◆ **PROBLEM TO WORK ON**: Reproduce the listing word for word. Skip any image.

◆ **SUPPLIED INFORMATION**:
»»

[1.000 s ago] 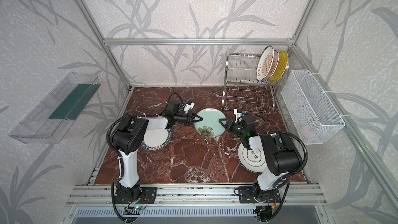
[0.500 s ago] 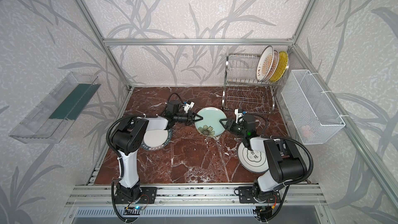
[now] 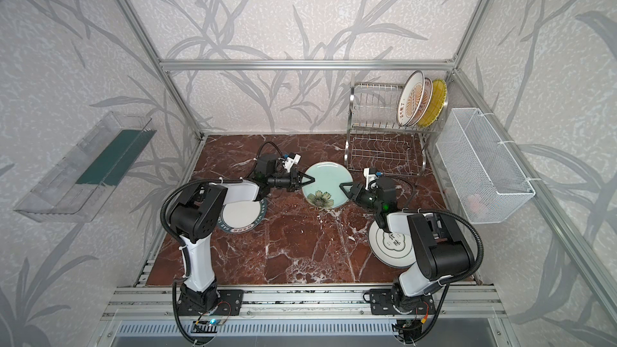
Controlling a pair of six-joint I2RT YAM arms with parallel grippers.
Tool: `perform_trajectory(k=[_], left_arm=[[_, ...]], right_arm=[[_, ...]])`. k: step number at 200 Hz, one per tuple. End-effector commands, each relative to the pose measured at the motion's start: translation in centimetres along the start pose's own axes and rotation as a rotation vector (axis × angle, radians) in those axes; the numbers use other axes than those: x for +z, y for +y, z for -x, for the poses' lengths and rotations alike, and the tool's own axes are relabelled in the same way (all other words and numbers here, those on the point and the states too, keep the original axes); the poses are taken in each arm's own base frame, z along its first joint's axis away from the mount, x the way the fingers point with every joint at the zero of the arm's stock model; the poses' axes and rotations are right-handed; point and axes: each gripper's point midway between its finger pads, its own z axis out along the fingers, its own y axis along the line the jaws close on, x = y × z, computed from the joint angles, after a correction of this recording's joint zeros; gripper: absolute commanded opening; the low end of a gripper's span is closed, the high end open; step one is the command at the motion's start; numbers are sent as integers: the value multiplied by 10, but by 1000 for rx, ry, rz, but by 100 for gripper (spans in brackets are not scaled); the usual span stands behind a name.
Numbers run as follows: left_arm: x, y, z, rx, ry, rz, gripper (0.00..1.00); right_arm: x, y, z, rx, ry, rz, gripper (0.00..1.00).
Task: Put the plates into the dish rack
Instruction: 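Close the right gripper on the plate rim and tilt the plate up with both grippers, then lift the green flower plate upright with the right gripper while the left gripper releases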
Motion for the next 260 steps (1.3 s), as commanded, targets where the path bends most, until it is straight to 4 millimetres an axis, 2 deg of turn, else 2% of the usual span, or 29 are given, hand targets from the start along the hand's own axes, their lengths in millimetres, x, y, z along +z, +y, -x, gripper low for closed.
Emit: perform_trajectory(k=[1, 67, 71, 82, 155, 260], left_arm=[[-7, -57, 6, 121, 0, -140, 0], [-6, -62, 6, 135, 2, -151, 0], [-6, -62, 6, 134, 1, -150, 0], [-5, -62, 6, 137, 0, -150, 0], [2, -57, 5, 135, 4, -141, 0], [-1, -62, 4, 158, 1, -124, 0]], right_arm=[[5, 20, 8, -7, -11, 95, 53], [9, 31, 13, 19, -29, 189, 50], [12, 24, 10, 33, -20, 177, 49], [13, 24, 10, 37, -20, 180, 48], [13, 39, 12, 30, -18, 260, 41], [13, 38, 9, 34, -14, 276, 2]])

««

◆ **RESULT OF THIS EXERCISE**:
[1.000 s ago] 
[0.500 s ago] 
[now] 
Controlling a pair of six-joint I2RT YAM arms with parallel grippers.
Tool: `perform_trajectory(k=[_], left_arm=[[_, ...]], right_arm=[[_, ...]])`. k: step number at 200 Hz, one per tuple. End-effector commands, each relative to the pose measured at the motion's start: translation in centimetres along the start pose's own axes and rotation as a rotation vector (axis × angle, radians) in those axes; the numbers use other axes than those: x for +z, y for +y, z for -x, for the poses' lengths and rotations alike, and the tool's own axes are relabelled in the same way (all other words and numbers here, those on the point and the states too, keep the original axes); the poses are taken in each arm's own base frame, z along its first joint's axis away from the mount, x the way the fingers point with every joint at the zero of the arm's stock model; the poses' axes and rotations are right-handed; point and axes: each gripper's point midway between its finger pads, its own z axis out along the fingers, its own y axis along the line the jaws close on, x = y × z, computed from the joint angles, after a correction of this recording's joint zeros; gripper: absolute commanded opening; the low end of a gripper's span is closed, the high end open; step one is the command at the motion's start; numbers are sent as integers: the value multiplied by 10, but by 1000 for rx, ry, rz, but by 100 for gripper (spans in brackets are not scaled); the usual span stands behind a name.
Numbers run as follows: left_arm: x, y, z, rx, ry, rz, gripper (0.00..1.00); right_arm: x, y, z, rx, ry, rz, gripper (0.00..1.00).
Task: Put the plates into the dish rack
Instruction: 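Close the right gripper on the plate rim and tilt the plate up with both grippers, then lift the green flower plate upright with the right gripper while the left gripper releases
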Motion for the next 260 steps (1.3 s), as commanded, targets where the path bends most, until it is straight to 4 millimetres an axis, 2 deg of turn, else 2% of the usual span, or 29 are given, hand targets from the start along the hand's own axes, their lengths in millimetres, x, y, z along +z, +y, -x, gripper low for closed.
Emit: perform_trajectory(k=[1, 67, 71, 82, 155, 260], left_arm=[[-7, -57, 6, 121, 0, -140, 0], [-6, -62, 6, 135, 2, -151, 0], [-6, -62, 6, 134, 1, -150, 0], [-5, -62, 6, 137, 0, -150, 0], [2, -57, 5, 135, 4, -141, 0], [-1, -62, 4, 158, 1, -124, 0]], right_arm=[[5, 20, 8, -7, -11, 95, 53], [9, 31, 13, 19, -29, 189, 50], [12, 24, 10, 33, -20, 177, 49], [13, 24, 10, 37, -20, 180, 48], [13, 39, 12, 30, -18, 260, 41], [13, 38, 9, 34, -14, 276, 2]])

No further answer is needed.